Indigenous leaders from Canada and the United States are intensifying their calls for an investigation into the toxic runoff from mining operations in British Columbia. These leaders recently attended meetings of the International Joint Commission in Washington, D.C., which oversees the treaty governing waters that straddle the Canada-U.S. border. Despite the promise by Prime Minister Justin Trudeau and President Joe Biden to reach an agreement by this summer to “reduce and mitigate” pollution in the Elk-Kootenai watershed, tribal and First Nations leaders remain unconvinced and are urging for more definitive action.

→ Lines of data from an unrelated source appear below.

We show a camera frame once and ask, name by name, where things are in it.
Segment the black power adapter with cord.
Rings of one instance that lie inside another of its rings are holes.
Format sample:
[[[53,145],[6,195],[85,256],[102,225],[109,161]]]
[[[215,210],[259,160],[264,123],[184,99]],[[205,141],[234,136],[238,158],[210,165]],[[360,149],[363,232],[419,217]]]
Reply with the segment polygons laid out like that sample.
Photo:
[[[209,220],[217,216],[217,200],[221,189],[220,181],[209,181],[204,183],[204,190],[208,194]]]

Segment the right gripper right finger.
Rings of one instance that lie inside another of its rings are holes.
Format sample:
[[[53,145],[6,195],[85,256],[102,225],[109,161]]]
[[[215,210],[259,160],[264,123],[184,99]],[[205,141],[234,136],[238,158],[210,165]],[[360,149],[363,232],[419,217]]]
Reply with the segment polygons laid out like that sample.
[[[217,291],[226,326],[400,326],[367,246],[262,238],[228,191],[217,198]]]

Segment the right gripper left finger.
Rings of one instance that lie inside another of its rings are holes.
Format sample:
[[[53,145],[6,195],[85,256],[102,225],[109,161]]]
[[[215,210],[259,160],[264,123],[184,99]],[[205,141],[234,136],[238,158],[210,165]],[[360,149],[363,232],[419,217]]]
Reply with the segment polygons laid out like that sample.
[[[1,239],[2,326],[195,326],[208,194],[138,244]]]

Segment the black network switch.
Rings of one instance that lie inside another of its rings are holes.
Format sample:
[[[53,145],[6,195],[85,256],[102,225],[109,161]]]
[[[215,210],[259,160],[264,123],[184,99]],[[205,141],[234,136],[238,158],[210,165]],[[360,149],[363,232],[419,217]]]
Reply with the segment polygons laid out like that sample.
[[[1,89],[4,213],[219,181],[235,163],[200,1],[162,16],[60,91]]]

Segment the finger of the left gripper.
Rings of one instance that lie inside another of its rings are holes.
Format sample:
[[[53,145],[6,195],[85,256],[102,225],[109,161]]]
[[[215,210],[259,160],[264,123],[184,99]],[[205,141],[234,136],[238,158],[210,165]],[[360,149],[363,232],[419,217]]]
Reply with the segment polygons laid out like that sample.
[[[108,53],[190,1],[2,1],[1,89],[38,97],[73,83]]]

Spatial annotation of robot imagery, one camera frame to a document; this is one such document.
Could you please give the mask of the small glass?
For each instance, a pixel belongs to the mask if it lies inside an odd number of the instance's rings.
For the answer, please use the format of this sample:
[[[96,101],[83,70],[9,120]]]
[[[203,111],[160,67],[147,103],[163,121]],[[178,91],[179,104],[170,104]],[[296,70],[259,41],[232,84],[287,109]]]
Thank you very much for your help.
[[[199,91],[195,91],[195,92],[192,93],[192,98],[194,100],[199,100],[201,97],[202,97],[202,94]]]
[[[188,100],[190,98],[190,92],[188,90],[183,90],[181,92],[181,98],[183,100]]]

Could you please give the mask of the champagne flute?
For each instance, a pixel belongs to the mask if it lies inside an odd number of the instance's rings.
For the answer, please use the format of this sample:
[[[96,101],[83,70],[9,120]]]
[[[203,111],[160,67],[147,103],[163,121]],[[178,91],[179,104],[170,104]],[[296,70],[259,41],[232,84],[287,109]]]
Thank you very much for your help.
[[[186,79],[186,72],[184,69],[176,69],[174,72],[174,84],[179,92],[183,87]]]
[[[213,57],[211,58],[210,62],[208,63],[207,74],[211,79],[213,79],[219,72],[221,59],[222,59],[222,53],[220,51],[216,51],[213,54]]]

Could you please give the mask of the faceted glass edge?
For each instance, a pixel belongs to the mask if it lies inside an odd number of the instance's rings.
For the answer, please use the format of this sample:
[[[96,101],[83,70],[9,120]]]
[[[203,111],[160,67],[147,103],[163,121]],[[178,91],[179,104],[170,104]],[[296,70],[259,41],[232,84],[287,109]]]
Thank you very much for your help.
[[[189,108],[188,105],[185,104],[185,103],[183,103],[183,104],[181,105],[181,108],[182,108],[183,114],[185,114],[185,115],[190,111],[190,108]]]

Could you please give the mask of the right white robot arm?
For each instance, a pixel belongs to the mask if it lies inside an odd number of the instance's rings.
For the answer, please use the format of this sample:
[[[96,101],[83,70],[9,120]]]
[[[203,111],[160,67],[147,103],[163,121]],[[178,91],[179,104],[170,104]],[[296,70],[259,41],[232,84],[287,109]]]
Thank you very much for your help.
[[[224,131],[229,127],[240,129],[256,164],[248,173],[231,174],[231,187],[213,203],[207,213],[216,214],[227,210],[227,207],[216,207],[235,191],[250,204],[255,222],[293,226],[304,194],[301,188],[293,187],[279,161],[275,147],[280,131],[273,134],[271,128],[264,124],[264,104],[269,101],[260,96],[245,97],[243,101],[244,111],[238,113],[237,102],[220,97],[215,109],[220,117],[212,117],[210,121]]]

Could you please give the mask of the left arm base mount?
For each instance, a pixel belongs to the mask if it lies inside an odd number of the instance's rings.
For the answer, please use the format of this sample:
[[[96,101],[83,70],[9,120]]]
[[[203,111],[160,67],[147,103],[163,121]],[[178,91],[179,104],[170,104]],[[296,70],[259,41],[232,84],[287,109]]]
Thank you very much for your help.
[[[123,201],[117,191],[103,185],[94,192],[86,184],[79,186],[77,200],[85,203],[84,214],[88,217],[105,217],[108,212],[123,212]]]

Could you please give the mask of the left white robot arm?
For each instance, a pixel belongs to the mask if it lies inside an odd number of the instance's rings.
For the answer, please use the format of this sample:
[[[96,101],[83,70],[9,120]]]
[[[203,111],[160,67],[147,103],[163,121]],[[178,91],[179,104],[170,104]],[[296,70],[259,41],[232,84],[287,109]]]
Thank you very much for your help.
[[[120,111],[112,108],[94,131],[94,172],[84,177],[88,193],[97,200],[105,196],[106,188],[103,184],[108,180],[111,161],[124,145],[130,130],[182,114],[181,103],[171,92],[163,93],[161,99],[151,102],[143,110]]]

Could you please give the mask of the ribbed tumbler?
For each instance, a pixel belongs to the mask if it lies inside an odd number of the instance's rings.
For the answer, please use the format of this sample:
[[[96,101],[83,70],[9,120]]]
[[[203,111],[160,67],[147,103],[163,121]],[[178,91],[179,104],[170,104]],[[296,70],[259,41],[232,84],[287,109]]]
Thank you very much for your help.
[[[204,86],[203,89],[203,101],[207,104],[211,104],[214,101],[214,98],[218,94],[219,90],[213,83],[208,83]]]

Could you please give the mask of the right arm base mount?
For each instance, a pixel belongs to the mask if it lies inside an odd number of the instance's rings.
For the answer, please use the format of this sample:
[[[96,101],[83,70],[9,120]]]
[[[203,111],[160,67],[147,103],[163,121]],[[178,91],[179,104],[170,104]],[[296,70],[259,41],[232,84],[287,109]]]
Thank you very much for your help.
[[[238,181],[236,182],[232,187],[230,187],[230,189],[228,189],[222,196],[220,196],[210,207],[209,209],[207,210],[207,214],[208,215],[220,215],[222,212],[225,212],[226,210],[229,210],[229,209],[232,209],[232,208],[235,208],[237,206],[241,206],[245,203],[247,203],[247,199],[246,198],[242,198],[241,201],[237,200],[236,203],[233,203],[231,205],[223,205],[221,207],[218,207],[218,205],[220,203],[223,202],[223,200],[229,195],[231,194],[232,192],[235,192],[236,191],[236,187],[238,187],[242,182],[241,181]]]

The Elk and Kootenay rivers, spelled Kootenai in the U.S., feed a watershed located within the transboundary Columbia River basin. This area has been the subject of ongoing treaty discussions since 2018. For more than a decade, communities in British Columbia, Washington state, Idaho, and Montana have been grappling with selenium and other toxins seeping into their watersheds from coal mining operations in the Elk Valley. The reluctance of the Canadian government to agree to an IJC investigation under the Boundary Waters Treaty of 1909, also known as a joint reference, has frustrated and bewildered tribal leaders, Indigenous peoples, and environmentalists for years.
Although Teck Resources, the primary mining player in the region, has already spent more than $1.2 billion to address the issue, with plans to invest an additional $750 million over the next two years, Indigenous leaders remain deeply skeptical. They insist that toxicity levels still exceed acceptable levels. In response, the leaders are demanding that future mining projects undergo consultations with Indigenous groups and a moratorium on permits until a mechanism for consultation is established. They also call for a ban on upstream mine waste dams and tailings ponds and want the IJC to establish more international “watershed boards” comprising local stakeholders, Indigenous and tribal leaders as members, to monitor the transboundary impacts of mining operations.
As the IJC meetings took place, newly elected Alaska Rep. Mary Peltola called on the Biden administration to establish a watershed board for a series of rivers along the state’s southeastern border with B.C. to monitor “the potential impacts of widespread Canadian mineral exploration and development.” She is particularly concerned about shared wild salmon habitats. According to Salmon Beyond Borders, an Alaska-based conservation group, mining claims have already been staked along 90 percent of the B.C. side of one of the rivers, the Unuk. Peltola believes that the establishment of a watershed board is the best way to ensure that Alaskan communities and tribes downstream from potential and existing mining sites in B.C. can voice their concerns and participate in an equitable dialogue between the two nations.